*** Exercise materials Section Begins ***
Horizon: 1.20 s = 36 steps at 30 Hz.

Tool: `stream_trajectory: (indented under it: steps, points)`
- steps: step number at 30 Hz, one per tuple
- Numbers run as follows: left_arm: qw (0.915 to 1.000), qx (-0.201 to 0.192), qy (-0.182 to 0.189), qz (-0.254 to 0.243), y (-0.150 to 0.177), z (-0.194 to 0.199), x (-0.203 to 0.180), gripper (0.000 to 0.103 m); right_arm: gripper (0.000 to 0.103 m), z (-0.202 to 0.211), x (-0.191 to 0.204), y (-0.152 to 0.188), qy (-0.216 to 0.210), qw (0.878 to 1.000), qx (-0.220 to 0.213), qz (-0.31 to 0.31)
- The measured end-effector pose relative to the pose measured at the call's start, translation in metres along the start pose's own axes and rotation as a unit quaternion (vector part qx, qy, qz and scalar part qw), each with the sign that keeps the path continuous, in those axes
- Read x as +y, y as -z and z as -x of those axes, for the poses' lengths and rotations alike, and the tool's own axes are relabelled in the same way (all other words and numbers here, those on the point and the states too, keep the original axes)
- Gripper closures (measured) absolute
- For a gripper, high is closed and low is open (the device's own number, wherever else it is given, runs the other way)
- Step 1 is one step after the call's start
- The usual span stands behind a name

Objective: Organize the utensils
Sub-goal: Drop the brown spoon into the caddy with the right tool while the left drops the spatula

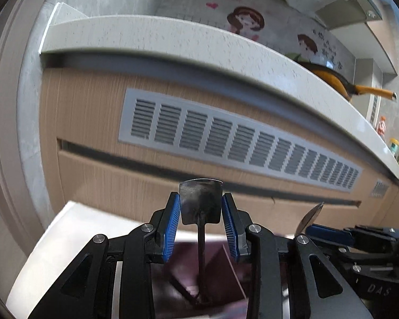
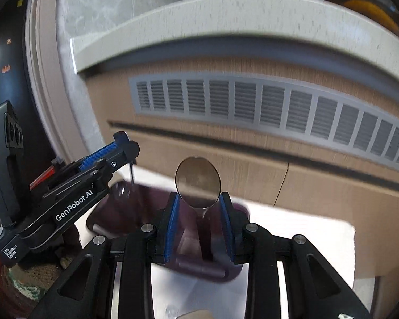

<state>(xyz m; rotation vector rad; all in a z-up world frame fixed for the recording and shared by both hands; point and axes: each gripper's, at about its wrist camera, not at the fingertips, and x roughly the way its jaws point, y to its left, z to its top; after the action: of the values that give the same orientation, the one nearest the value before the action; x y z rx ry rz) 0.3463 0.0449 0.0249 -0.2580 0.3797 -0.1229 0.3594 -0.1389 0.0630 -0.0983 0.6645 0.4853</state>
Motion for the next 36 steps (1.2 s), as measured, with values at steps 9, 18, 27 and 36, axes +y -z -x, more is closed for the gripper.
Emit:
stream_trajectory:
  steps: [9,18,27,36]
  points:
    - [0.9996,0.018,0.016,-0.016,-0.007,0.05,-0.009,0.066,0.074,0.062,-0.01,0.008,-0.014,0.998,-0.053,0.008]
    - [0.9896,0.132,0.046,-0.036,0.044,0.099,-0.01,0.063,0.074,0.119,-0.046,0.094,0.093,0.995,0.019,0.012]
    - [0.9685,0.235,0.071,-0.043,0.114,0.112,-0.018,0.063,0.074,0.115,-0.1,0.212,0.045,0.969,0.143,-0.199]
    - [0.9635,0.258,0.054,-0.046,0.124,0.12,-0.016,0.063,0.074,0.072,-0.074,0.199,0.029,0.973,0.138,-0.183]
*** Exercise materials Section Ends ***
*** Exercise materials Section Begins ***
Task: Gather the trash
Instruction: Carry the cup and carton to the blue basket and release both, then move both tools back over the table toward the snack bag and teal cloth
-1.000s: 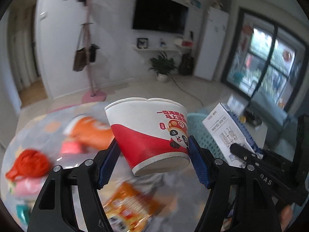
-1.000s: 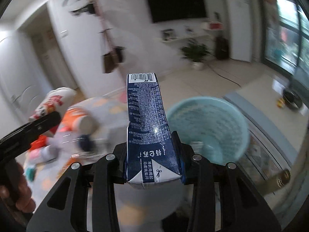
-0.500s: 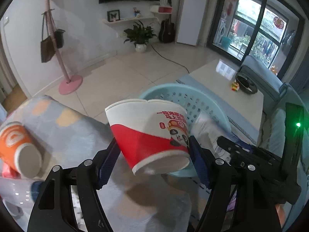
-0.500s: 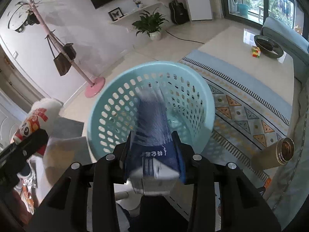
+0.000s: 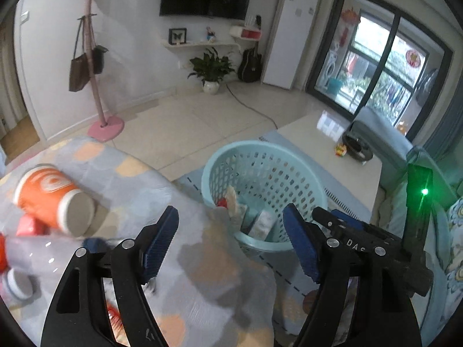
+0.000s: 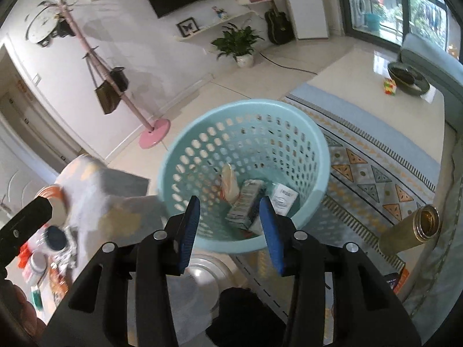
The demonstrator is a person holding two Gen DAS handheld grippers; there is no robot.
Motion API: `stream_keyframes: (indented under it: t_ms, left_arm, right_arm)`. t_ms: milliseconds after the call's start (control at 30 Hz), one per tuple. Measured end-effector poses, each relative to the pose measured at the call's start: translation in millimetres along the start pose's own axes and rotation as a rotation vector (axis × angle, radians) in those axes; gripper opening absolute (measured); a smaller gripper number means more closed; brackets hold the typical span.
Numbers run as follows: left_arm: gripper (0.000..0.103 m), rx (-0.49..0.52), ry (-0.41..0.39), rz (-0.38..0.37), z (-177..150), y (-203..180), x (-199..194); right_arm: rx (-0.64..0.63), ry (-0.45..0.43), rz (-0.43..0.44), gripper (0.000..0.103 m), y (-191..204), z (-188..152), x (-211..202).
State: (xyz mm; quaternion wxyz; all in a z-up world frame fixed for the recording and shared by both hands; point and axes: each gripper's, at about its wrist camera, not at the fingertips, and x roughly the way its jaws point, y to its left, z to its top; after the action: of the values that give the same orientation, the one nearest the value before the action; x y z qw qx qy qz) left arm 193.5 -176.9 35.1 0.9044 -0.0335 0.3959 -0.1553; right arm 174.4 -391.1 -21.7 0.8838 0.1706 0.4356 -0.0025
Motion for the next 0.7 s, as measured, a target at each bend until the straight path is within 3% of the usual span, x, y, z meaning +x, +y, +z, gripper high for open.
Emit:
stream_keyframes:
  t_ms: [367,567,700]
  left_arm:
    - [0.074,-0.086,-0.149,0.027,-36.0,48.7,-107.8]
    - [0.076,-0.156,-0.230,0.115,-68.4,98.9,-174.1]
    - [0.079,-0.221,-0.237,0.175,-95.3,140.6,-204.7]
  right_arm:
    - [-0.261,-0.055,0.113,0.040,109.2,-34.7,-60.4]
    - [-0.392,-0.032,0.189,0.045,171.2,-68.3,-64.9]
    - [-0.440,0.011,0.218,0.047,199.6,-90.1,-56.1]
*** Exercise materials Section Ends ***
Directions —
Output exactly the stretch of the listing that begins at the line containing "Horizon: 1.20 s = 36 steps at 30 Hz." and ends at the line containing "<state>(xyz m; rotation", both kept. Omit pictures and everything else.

Output of the task —
Horizon: 1.20 s = 36 steps at 30 Hz.

Tool: `stream_trajectory: (indented under it: steps, points)`
- steps: step number at 30 Hz, one per tuple
- Numbers run as follows: left_arm: qw (0.915 to 1.000), qx (-0.201 to 0.192), qy (-0.182 to 0.189), qz (-0.254 to 0.243), y (-0.150 to 0.177), z (-0.194 to 0.199), x (-0.203 to 0.180), gripper (0.000 to 0.103 m); right_arm: gripper (0.000 to 0.103 m), z (-0.202 to 0.211), x (-0.191 to 0.204), y (-0.152 to 0.188), qy (-0.216 to 0.210), qw (0.878 to 1.000), qx (-0.220 to 0.213), qz (-0.31 to 0.31)
- The measured end-effector pose relative to the pose measured at the call's start, translation in metres along the start pose's own axes and rotation as a unit quaternion (vector part qx, qy, qz and scalar part qw), each with the sign that keeps the path continuous, in those axes
- Read x as +y, y as -z and z as -x of those axes, for the poses' lengths and rotations alike, and the tool's own axes are relabelled in the same way (all other words and numbers here, those on the point and the states too, keep the original axes)
- Gripper closures (measured) absolute
- For a gripper, high is closed and low is open (the device's own number, wherever else it is given, runs the other way)
- Step 1 is one step after the call's start
- The usual span stands behind a name

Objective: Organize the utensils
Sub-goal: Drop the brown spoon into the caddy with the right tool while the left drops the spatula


<state>(xyz m; rotation vector rad; all in a z-up world frame fixed for the recording and shared by both hands; point and axes: each gripper's, at about its wrist camera, not at the fingertips, and x roughly the way its jaws point, y to its left, z to its top; after the action: of the values that give the same orientation, the one nearest the value before the action; x y z rx ry rz) 0.3463 0.0449 0.0249 -0.2580 0.3797 -0.1229 0.3594 -0.1389 0.0630 -0.0983 0.6645 0.4853</state>

At this stage, the exercise is finished.